DESCRIPTION OF THE TASK
Retype, word for word, every line from the one holding "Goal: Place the" through the one holding "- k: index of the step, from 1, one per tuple" in the entries below, both included, and only those lines.

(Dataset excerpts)

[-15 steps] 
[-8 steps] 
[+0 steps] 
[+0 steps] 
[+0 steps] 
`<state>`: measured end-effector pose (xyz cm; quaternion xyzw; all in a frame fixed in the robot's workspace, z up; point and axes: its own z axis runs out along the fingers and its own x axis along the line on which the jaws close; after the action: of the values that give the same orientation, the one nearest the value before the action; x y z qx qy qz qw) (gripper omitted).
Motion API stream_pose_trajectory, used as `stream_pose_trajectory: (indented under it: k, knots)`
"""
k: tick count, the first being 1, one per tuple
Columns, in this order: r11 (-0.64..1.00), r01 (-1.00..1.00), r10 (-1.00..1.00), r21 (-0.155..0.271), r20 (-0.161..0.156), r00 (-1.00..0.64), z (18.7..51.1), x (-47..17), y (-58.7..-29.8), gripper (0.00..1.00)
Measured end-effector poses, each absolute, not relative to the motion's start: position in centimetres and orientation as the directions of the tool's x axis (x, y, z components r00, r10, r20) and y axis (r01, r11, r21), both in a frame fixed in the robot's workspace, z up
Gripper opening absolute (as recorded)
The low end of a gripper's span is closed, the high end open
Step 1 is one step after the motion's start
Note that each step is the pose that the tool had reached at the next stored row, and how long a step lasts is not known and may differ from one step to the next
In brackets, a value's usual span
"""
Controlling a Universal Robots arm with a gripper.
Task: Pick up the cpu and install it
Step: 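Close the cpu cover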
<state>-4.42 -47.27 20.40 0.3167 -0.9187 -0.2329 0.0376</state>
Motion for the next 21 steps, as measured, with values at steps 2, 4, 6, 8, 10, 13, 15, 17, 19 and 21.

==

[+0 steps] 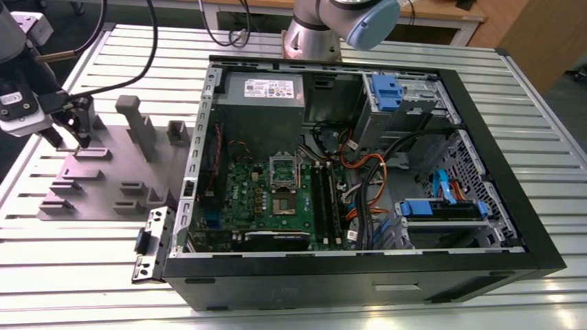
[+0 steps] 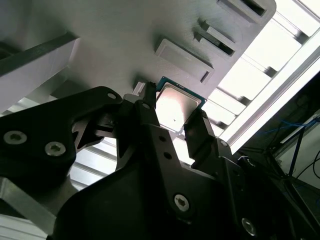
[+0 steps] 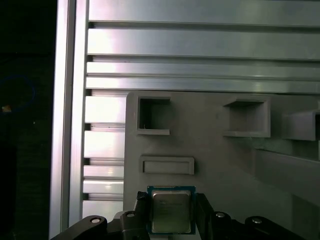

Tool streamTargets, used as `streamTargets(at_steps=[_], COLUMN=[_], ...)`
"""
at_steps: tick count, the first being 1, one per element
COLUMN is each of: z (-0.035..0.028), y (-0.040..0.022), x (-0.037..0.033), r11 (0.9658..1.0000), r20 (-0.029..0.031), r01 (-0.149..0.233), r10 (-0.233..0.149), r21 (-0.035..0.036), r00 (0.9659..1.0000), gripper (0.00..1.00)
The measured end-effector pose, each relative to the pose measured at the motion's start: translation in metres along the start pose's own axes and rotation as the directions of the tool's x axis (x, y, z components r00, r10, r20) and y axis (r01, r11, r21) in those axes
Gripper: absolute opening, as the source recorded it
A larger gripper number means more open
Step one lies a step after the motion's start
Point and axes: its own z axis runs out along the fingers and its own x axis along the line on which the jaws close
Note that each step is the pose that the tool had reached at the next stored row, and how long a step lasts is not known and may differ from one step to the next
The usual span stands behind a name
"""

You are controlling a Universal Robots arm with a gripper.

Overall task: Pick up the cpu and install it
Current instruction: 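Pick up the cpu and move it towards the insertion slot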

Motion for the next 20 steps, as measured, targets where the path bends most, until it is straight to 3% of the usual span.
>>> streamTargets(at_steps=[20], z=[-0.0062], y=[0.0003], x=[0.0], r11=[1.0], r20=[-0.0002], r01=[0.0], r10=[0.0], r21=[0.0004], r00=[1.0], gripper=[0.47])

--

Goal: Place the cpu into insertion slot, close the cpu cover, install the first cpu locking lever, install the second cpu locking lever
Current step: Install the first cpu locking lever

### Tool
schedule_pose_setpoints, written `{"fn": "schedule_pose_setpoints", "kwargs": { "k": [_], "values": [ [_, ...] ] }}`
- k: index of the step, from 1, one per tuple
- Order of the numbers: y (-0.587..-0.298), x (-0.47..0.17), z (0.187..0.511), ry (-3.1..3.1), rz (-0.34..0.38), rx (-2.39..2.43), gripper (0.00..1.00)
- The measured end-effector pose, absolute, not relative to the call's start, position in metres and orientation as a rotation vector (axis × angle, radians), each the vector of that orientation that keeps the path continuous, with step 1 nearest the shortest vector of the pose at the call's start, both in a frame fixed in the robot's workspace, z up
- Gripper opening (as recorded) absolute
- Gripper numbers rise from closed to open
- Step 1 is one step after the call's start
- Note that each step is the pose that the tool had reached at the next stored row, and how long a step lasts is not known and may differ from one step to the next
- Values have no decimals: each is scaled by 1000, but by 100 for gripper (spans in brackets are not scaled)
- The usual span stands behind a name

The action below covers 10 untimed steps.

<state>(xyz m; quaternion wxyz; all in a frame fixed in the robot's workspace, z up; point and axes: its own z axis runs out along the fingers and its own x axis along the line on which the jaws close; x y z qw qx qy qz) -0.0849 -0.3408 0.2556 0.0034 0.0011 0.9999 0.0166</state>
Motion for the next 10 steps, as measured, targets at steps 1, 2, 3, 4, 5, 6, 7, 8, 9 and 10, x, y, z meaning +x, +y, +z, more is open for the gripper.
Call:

RESPONSE TO THE EXERCISE
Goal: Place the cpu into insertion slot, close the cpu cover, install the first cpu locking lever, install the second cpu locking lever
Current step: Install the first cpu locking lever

### Tool
schedule_pose_setpoints, written `{"fn": "schedule_pose_setpoints", "kwargs": { "k": [_], "values": [ [_, ...] ] }}`
- k: index of the step, from 1, one per tuple

This exercise has no more to it.